▶ [Exercise brief]
Repeat exactly, and only, the lines of the entries below from the one with "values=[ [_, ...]" through the one with "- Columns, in", both ends included.

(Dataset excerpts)
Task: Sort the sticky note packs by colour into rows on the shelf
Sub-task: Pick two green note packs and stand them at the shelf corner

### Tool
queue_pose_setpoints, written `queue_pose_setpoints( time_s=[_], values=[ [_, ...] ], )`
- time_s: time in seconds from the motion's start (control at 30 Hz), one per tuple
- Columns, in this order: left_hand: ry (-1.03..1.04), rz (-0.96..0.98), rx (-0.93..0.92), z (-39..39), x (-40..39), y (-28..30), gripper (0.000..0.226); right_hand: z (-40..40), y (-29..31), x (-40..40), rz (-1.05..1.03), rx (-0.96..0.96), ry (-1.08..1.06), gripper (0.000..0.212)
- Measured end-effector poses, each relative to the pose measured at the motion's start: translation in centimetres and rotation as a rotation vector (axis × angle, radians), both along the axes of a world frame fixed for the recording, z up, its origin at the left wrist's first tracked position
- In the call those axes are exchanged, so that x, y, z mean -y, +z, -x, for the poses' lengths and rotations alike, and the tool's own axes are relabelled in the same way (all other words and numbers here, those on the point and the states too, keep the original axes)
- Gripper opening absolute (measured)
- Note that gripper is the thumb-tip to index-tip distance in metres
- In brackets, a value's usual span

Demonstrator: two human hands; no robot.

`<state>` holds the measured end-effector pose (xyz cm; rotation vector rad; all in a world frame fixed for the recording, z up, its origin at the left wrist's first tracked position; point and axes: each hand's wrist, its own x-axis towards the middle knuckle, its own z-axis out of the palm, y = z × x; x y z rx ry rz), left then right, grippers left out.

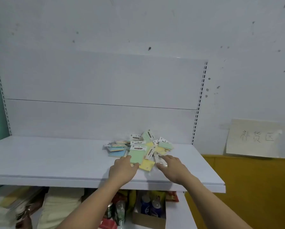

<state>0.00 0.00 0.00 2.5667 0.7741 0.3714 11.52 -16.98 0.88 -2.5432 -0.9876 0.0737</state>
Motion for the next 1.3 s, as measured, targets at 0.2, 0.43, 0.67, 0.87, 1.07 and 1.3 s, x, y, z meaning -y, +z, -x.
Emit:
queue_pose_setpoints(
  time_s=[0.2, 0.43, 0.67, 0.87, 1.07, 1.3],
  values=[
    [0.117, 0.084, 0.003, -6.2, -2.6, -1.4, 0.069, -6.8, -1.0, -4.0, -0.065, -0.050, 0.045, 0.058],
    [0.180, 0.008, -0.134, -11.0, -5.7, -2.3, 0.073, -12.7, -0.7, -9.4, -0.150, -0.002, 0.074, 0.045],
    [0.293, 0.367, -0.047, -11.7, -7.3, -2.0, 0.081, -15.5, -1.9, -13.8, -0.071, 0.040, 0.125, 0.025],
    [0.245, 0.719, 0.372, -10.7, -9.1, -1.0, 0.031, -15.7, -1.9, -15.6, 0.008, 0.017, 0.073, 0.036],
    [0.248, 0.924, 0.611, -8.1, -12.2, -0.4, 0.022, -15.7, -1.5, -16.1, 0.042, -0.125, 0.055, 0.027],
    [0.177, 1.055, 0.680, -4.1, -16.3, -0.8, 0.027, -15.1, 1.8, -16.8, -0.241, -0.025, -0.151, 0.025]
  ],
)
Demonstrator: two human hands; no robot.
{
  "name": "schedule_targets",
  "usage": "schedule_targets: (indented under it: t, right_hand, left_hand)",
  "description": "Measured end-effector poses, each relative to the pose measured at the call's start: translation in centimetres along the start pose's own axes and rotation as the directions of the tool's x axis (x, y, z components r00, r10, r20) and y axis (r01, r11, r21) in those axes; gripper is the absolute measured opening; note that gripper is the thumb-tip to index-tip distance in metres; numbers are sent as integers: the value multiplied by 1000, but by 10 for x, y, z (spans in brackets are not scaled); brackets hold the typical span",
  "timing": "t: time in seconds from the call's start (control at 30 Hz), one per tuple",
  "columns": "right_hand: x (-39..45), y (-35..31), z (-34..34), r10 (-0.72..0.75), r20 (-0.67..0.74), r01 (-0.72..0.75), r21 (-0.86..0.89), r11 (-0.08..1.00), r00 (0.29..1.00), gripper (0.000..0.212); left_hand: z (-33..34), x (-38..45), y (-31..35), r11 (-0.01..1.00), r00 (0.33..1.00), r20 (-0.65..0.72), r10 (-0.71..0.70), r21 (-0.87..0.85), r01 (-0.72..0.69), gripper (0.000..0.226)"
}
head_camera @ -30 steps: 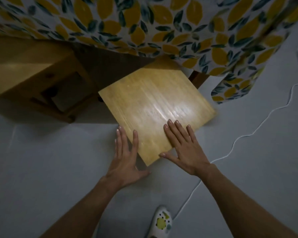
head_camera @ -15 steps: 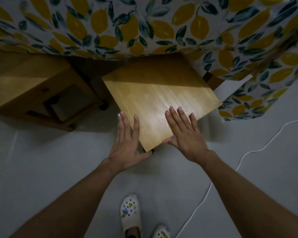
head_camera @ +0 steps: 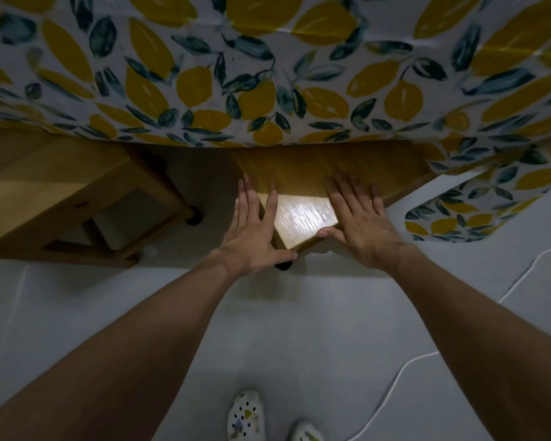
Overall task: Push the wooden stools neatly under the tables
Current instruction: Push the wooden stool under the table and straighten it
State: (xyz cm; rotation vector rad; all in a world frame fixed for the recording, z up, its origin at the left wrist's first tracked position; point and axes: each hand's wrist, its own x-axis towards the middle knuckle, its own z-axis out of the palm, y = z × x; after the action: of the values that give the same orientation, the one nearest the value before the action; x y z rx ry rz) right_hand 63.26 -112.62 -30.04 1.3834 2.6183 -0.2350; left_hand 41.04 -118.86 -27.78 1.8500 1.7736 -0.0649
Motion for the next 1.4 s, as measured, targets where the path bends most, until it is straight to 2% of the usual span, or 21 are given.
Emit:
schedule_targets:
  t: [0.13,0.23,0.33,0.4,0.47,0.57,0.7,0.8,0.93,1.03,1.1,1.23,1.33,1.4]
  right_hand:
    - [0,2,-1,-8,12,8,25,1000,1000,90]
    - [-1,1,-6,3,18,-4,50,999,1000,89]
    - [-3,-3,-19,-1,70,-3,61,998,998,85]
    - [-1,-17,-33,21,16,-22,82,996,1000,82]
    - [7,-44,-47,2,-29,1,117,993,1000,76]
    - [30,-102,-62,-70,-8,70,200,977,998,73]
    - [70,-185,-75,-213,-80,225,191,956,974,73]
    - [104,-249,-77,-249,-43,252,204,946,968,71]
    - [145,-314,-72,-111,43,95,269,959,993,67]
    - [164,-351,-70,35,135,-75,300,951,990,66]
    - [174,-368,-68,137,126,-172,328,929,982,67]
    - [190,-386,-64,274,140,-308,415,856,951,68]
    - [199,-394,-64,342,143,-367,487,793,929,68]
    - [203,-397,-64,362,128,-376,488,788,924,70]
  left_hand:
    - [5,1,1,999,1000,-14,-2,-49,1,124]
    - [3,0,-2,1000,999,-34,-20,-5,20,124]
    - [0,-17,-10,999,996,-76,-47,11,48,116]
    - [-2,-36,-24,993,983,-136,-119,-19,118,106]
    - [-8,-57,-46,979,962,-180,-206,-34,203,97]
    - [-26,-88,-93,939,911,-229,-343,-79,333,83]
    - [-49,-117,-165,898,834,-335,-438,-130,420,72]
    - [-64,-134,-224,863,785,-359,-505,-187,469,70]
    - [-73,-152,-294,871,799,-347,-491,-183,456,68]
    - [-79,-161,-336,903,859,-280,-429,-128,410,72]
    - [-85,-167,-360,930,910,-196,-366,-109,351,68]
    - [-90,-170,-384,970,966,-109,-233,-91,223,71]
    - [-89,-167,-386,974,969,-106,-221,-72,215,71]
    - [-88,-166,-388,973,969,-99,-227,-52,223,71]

▶ [Answer box]
queue_pose_setpoints, written `queue_pose_setpoints( time_s=[_], values=[ [_, ...] ], )`
- time_s: time in seconds from the motion's start (control at 30 Hz), one per tuple
- Columns, in this order: left_hand: ry (-1.03..1.04), rz (-0.96..0.98), rx (-0.93..0.92), z (-39..39), x (-40..39), y (-28..30), gripper (0.000..0.226); right_hand: z (-40..40), y (-29..31), x (-40..40), rz (-1.05..1.03), rx (-0.96..0.96), ry (-1.08..1.06), gripper (0.000..0.212)

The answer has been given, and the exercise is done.